Announcements 30/08/18 |

On August 23, 2018, the Supreme Court of Canada ended a 7 year battle between the Toronto Real Estate Board and the Competition Bureau over the public use of “sold” price information. The country’s largest real estate board can no longer limit how brokers use the data in its multiple-listing service.
The case began in Sept. 2012, when the bureau brought an action to the Competition Tribunal alleging that the Toronto Real Estate Board (TREB) was harming innovation by restricting Virtual Office Websites (VOW’s) from accessing large chunks of the data in the multiple listing service (MLS) data feed, including historical-sales-price data.
A Virtual Office Website is “a password-protected area of a brokerage’s website where consumers can access and search a database containing MLS information.”
The dismissal by the court caused the 2016 Competition Tribunal order that demanded the data’s release to come into effect and has allowed TREB 60 days to allow for its publication.
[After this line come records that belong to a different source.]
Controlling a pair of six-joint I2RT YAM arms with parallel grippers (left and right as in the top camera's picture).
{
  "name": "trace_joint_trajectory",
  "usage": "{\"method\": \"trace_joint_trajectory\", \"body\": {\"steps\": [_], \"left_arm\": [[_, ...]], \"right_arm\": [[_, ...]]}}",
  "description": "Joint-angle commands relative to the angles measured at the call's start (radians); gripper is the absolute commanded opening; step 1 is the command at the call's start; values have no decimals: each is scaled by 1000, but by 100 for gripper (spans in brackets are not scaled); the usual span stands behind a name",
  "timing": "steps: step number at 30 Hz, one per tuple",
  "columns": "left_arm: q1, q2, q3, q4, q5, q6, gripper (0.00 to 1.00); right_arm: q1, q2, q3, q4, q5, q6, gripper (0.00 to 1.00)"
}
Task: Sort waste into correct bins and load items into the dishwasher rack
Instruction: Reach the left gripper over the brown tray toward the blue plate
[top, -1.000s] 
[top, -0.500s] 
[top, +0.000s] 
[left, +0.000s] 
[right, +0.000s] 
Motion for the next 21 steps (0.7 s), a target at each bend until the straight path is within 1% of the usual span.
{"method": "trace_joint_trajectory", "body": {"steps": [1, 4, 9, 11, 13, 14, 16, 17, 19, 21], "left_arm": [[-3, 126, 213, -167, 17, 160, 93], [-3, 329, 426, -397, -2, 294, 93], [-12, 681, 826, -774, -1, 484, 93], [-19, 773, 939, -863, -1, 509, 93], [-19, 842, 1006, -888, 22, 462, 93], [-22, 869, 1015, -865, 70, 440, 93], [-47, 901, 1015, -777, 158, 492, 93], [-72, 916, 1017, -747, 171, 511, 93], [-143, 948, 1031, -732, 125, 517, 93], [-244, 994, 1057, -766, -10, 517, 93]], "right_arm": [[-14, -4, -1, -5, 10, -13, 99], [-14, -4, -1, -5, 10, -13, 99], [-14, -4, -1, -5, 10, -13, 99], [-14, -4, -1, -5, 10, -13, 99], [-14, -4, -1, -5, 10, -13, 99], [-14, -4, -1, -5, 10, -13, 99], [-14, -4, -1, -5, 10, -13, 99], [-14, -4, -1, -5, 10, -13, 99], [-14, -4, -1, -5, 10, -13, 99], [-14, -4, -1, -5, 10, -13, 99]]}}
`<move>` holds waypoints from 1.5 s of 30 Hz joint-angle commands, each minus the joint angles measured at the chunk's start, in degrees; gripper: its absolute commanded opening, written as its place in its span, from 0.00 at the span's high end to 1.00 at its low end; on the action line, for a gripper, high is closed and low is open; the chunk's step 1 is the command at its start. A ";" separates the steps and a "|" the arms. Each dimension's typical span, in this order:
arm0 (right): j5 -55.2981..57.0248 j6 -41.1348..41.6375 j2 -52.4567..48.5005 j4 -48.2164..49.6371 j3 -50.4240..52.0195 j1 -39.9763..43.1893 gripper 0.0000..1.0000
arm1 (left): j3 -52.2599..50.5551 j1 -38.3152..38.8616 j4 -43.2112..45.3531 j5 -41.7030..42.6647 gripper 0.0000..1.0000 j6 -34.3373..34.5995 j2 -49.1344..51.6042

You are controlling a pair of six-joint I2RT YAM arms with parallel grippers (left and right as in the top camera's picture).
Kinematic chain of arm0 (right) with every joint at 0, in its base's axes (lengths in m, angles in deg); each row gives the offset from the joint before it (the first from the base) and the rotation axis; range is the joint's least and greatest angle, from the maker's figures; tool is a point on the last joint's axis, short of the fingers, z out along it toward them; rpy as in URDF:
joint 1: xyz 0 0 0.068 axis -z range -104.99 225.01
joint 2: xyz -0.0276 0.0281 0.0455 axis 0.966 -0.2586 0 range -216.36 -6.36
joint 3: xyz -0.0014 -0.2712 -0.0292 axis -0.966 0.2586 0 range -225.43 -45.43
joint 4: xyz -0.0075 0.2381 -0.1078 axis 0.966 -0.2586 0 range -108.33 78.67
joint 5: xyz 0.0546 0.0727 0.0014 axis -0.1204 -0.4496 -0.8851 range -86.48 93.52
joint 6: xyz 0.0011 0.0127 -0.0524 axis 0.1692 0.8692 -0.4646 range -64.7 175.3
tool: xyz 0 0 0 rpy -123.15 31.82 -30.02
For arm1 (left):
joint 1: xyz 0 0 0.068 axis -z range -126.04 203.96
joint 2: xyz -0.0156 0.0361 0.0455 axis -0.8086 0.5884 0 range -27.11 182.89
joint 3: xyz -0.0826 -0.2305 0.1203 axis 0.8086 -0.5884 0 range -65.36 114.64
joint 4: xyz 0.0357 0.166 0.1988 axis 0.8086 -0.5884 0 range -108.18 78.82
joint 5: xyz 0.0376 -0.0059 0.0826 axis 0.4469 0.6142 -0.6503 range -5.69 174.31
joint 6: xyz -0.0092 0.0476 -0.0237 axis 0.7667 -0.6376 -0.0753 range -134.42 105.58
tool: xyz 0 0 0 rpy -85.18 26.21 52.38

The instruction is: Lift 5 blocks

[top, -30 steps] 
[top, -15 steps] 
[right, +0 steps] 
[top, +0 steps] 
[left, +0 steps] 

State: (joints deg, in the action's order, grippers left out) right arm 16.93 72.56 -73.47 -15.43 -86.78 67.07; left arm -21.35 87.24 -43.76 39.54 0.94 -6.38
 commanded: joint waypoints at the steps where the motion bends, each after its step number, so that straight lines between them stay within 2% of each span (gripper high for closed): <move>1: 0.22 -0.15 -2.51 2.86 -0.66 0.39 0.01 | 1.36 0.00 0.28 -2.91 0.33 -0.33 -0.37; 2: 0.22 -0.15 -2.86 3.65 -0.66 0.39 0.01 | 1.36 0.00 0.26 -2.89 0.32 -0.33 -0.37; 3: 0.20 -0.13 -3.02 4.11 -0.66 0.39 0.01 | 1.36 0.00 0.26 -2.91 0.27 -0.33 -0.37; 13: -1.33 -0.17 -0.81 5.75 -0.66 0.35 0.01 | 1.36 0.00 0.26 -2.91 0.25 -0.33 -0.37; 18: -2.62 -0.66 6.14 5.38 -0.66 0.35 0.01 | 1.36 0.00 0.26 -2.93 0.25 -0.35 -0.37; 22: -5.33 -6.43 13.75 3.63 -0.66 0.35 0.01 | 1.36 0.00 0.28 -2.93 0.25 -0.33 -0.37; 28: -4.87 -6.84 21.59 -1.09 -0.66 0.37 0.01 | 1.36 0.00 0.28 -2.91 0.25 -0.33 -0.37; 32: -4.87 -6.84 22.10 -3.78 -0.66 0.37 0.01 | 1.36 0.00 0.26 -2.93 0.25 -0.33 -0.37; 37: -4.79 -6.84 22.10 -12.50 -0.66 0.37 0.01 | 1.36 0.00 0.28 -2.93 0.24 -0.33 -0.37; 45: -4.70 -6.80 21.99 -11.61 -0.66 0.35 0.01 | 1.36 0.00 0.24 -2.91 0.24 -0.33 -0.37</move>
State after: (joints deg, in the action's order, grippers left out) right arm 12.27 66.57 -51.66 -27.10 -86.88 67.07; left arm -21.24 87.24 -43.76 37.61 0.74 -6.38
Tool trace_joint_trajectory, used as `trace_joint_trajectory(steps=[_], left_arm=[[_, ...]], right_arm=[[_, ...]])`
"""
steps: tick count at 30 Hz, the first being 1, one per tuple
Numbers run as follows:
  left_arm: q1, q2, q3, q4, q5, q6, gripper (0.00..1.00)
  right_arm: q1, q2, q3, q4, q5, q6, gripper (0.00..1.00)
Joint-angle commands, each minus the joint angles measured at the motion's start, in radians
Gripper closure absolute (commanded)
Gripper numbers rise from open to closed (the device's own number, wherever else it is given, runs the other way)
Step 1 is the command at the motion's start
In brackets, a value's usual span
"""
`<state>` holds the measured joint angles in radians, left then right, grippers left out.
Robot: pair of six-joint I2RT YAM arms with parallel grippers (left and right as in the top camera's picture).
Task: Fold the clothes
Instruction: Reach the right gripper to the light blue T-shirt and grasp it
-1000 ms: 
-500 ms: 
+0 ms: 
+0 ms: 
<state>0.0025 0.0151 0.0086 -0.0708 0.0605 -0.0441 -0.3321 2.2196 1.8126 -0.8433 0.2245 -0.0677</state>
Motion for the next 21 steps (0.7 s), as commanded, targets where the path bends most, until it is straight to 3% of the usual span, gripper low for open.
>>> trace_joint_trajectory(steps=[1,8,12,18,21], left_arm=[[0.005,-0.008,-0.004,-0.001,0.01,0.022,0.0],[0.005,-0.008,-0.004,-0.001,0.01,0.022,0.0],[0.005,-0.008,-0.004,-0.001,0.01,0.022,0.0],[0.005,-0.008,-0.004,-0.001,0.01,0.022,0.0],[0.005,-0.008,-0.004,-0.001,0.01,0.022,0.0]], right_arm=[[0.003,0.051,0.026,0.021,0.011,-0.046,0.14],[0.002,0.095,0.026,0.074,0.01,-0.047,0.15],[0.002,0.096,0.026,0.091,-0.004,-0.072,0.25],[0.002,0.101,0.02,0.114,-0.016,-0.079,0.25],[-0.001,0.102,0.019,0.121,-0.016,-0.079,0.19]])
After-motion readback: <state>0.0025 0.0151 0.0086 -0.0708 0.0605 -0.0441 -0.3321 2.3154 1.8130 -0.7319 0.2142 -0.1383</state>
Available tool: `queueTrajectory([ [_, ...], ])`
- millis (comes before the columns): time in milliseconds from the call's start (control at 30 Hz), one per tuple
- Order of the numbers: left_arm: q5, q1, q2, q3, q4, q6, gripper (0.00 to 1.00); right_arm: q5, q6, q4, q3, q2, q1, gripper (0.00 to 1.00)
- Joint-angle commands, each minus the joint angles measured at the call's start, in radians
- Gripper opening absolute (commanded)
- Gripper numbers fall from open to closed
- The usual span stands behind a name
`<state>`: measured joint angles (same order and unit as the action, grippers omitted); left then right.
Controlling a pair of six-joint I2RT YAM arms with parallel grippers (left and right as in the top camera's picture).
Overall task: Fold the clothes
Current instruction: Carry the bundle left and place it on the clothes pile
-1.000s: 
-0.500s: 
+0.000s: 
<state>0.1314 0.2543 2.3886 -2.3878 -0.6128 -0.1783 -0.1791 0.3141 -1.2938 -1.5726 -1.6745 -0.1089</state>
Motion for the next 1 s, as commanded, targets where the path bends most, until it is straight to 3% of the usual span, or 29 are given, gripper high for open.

However, because TREB appealed the order at least two times since it was released, there is debate over when the order and the 60 days of preparation time began.
Many real estate brokers are now playing catch up with online startups who have been developing tools to display sold data on their website for years. A number of these tools already exist in the Maritimes and the United States, where sharing sold data is common practice.
Although the ruling only effects the Toronto Real Estate Board, it will be felt nationally. It will only be a matter of time before other real estate boards begin to report sold data.
As the general public continues to look online for information, consumers will benefit from more access to everything from price trends to listing histories and even the sales volumes and track records of agents. Giving them more control over the process while further educating them along the way.
Real estate agents have always had the ability to present sold data to sellers. Since the public now has access to sold data, the agent can no longer rely on this tool when speaking to potential sellers. The true value of an agent lies in those who can interpret the data and communicate in a way where they could guide people in terms of pricing, strategizing and positioning the sale of their home. The playing field has been levelled a little bit with the public getting access to sold data. Agents will be more competitive and that isn’t always a bad thing.